CONHECIMENTO SÓCIO HISTÓRICO E O CONCEITO DE MODO DE PRODUÇÃO. HÉLIO FERNANDO LÔBO NOGUEIRA DA GAMA

Conhecimento sócio histórico e o conceito de modo de produção.[1]Hélio Fernando Lôbo Nogueira da Gama[2]


Existe uma sensação de mal-estar na cultura, atualizando o diagnóstico feito por Sigmund Freud no início de 1930 para o fim de século 20 com mais elaboradas pinceladas. Porém, existe também um “mal-estar em teoria e com teoria” no domínio das ciências sociais, particularmente com teorias que, seguintes nos passos da tradição clássica, persistem em seu empenho para explicar o movimento de sociedade como um todo. No atual ethos ideológico, dominado por uma intoxicante combinação de pós-modernismo e tecnocrascismo neoliberal, teorias sobre sociedade levantam o aborrecimento e às vezes até o desdém de muitos cientistas sociais.

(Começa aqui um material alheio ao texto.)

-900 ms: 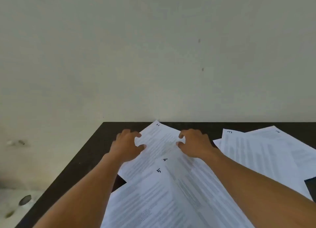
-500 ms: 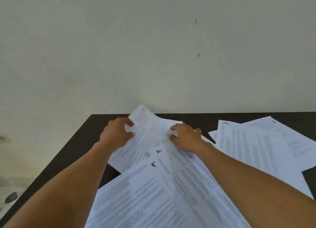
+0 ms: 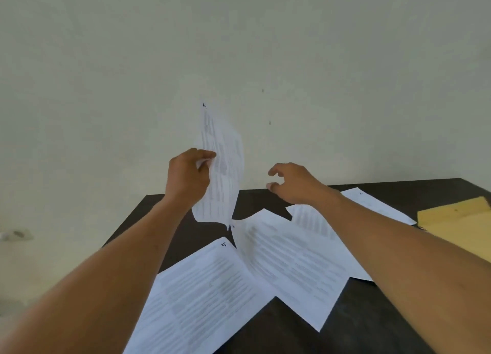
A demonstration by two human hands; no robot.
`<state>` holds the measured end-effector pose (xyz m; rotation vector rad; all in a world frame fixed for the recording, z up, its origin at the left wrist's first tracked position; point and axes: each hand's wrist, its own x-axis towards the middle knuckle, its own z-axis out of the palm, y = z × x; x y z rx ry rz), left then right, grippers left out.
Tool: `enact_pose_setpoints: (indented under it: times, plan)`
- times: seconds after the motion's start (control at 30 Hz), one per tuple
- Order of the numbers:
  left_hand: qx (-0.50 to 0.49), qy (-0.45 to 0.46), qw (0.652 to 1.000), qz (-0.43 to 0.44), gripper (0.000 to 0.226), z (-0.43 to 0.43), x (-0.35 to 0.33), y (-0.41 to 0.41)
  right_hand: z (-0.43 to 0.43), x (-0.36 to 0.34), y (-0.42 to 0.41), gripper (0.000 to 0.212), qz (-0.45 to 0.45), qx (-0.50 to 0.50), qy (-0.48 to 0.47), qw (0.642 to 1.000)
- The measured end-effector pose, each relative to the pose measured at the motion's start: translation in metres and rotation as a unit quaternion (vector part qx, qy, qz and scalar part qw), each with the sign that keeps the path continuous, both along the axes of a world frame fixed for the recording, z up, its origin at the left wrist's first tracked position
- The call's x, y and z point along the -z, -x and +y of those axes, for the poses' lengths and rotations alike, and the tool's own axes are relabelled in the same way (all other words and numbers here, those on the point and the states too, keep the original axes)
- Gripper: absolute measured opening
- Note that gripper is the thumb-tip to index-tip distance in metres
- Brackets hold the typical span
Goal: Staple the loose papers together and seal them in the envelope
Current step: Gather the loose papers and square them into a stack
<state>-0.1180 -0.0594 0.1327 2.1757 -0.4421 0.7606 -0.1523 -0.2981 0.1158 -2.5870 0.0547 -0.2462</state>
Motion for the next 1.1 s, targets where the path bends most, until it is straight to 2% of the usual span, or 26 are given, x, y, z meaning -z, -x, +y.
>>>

As teorias caíram em vergonha, e qualquer novato ou diletante se parece corajoso o bastante para denunciá-las, citando a acusação inevitável que elas são nada além de grandes narrativas obsoletas do século XIX para estar em algum museu bolorento [3] (BORON, 1999, p. 47).

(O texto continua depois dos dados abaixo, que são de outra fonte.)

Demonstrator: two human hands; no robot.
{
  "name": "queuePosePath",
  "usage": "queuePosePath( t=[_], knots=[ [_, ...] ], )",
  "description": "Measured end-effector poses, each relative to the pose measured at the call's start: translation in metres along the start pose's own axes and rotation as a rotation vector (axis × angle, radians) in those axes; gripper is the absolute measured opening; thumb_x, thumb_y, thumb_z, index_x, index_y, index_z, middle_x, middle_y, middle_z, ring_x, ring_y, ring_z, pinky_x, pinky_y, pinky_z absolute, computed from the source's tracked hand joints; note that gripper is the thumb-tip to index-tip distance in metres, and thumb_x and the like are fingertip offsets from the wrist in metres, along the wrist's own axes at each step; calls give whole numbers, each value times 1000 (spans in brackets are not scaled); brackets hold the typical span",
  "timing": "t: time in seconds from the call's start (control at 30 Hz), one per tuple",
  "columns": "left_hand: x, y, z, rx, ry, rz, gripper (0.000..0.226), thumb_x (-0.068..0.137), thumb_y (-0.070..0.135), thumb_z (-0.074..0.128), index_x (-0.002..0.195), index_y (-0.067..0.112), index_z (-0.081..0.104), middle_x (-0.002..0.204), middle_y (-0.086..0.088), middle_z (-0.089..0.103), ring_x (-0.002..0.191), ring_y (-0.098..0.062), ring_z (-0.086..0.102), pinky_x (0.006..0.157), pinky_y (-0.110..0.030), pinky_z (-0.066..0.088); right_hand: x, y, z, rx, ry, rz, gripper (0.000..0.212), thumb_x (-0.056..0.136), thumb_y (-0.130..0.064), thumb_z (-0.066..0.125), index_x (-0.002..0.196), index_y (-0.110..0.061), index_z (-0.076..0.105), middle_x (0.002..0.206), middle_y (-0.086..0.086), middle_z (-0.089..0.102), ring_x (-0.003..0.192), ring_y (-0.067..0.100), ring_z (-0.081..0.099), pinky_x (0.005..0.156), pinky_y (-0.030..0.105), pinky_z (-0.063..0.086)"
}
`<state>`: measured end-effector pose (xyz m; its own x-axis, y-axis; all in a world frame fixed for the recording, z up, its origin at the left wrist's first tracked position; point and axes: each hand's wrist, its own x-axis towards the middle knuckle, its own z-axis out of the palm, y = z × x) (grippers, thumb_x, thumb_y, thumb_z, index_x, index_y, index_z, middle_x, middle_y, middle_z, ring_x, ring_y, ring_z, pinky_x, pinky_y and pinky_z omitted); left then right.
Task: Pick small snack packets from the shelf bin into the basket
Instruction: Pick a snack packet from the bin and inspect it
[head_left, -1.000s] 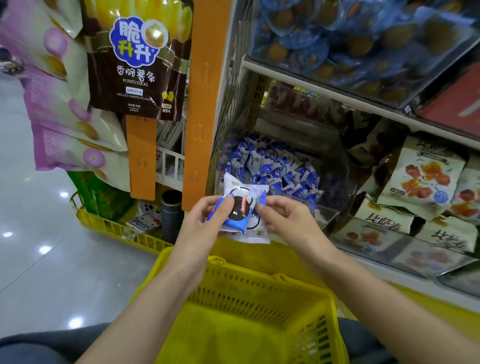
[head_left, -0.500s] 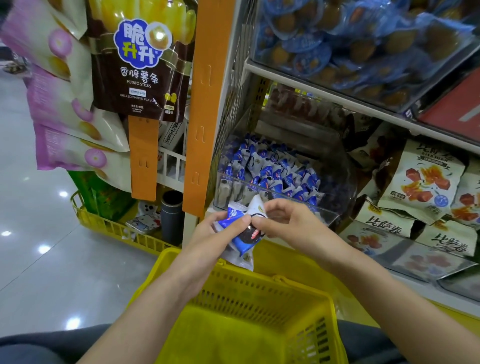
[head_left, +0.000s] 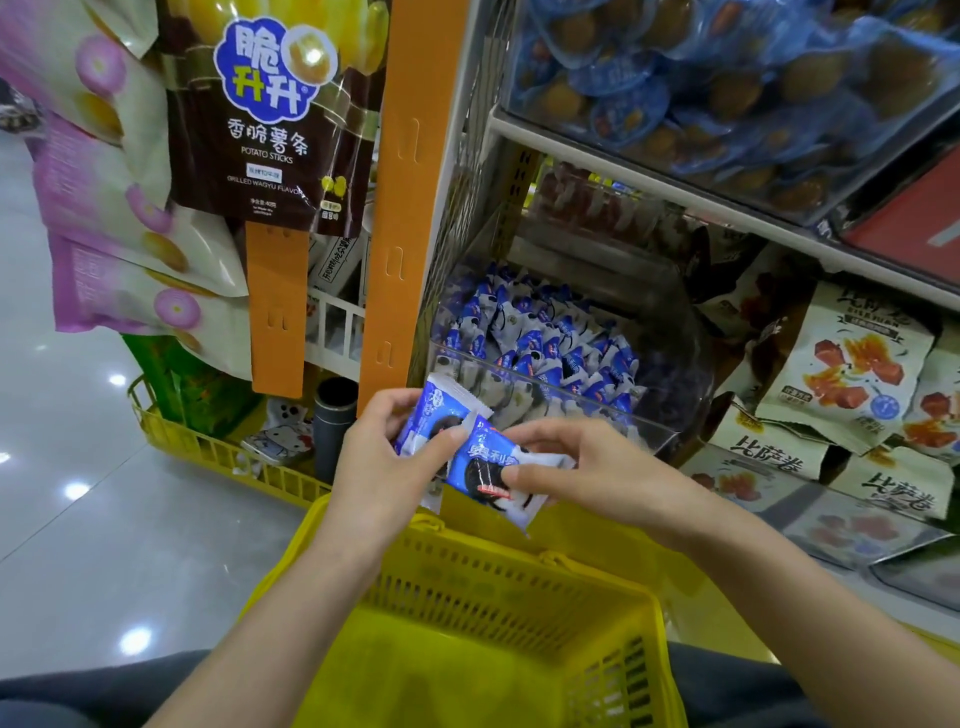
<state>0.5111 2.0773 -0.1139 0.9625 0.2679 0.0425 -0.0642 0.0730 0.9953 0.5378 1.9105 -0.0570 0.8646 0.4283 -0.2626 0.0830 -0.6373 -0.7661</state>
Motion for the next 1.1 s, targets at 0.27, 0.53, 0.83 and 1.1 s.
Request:
queuePosePath(
  t=[0.27, 0.53, 0.83, 1.1],
  knots=[
    [8, 7, -5, -95, 117, -5, 15, 90, 21, 58, 91, 33, 50, 100, 9, 62, 84, 2, 59, 57, -2, 43, 33, -11, -39, 187, 185, 38, 30, 85, -24, 64, 112, -12, 64, 94, 1, 71, 70, 4, 68, 57, 12, 50],
    [15, 10, -10, -145, 157, -20, 13, 90, 20, 58, 98, 29, 51, 103, 2, 63, 88, -4, 61, 55, -4, 45, 132, -4, -60, 78, 633, 87, 43, 84, -28, 67, 120, -7, 57, 118, 10, 63, 100, 20, 61, 83, 33, 52],
    [22, 11, -17, -168, 179, -19, 14, 90, 21, 57, 103, 25, 53, 104, 0, 64, 90, -5, 61, 55, -3, 44, 175, -3, -43, -94, 625, 89, 19, 86, -23, 65, 93, -7, 58, 92, 2, 59, 87, 17, 57, 74, 27, 41],
    [24, 11, -14, -187, 174, -46, 19, 91, 21, 57, 109, 22, 52, 107, -3, 63, 96, -8, 61, 57, -3, 45, 161, -2, -56, -378, 435, 235, 43, 85, -29, 65, 117, -5, 50, 100, 16, 63, 87, 27, 62, 71, 41, 50]
  ],
)
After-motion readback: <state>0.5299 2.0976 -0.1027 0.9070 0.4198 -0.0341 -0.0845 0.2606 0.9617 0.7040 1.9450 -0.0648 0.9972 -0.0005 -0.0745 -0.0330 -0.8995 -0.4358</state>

A indignação do argentino Atílio Boron nos motiva a revisitar um conceito que é básico para uma reflexão sobre a possibilidade de compreensão do processo sócio histórico.
Afinal, ainda presenciamos, no ambiente acadêmico contemporâneo, uma hegemonia teórica neopositivista sobre o caráter da realidade social, que “deixou” de ser capitalista (categoria analítica utilizada pelos autores clássicos da Sociologia, como Marx, Weber e Durkheim) para ser “industrialista”, ou “pós-industrial”, ou “moderna”, ou “pós-moderna”? Com o fim do “socialismo real”, soaram-se as trombetas dos novos ideólogos apregoando o fim da luta de classes, da centralidade do trabalho, das ideologias e da própria História. A realidade social não seria mais (ou nunca teria sido?) passível de uma explicação em sua dimensão de totalidade; deveríamos nos contentar com enfoques micros sociológicos, para, pelo menos, estabelecermos “um olhar” a mais na pluralidade dos individualismos metodológicos presentes na chamada explosão de paradigmas.
De nossa parte, em artigos anteriores, buscamos conceituar o que entendemos como conhecimento sócio histórico:

A missão e o sentido da ênfase em um enfoque sócio histórico do conhecimento são (...) propiciar o desenvolvimento de uma percepção crítica, científica, do papel do indivíduo enquanto ator social e sujeito ativo da história, contribuindo substantivamente para a construção de laços de identidade, consolidar a cidadania e fazer avançar a radicalização da democracia. O posicionamento diante de fatos presentes ganha argumentos e embasamento científico a partir da interpretação de suas relações com o passado (GAMA, 2010, p.82).

E, a partir de autores como Eric Hobsbawn e expoentes da História Social, introduzimos a ideia de estrutura social, pois:

O conhecimento sócio histórico (...) parte da premissa que a ideia de estrutura social é fundamental, do ponto de vista epistemológico, para uma compreensão mais profunda e complexa do processo social e histórico, em busca da lógica de seu desenvolvimento, constituindo-se em um avanço científico sobre as perspectivas historiográficas meramente episódicas e personalizadas, ou rigidamente datadas, fragmentadas, lineares, ingênuas ou ideológicas (GAMA, 2011, p.65).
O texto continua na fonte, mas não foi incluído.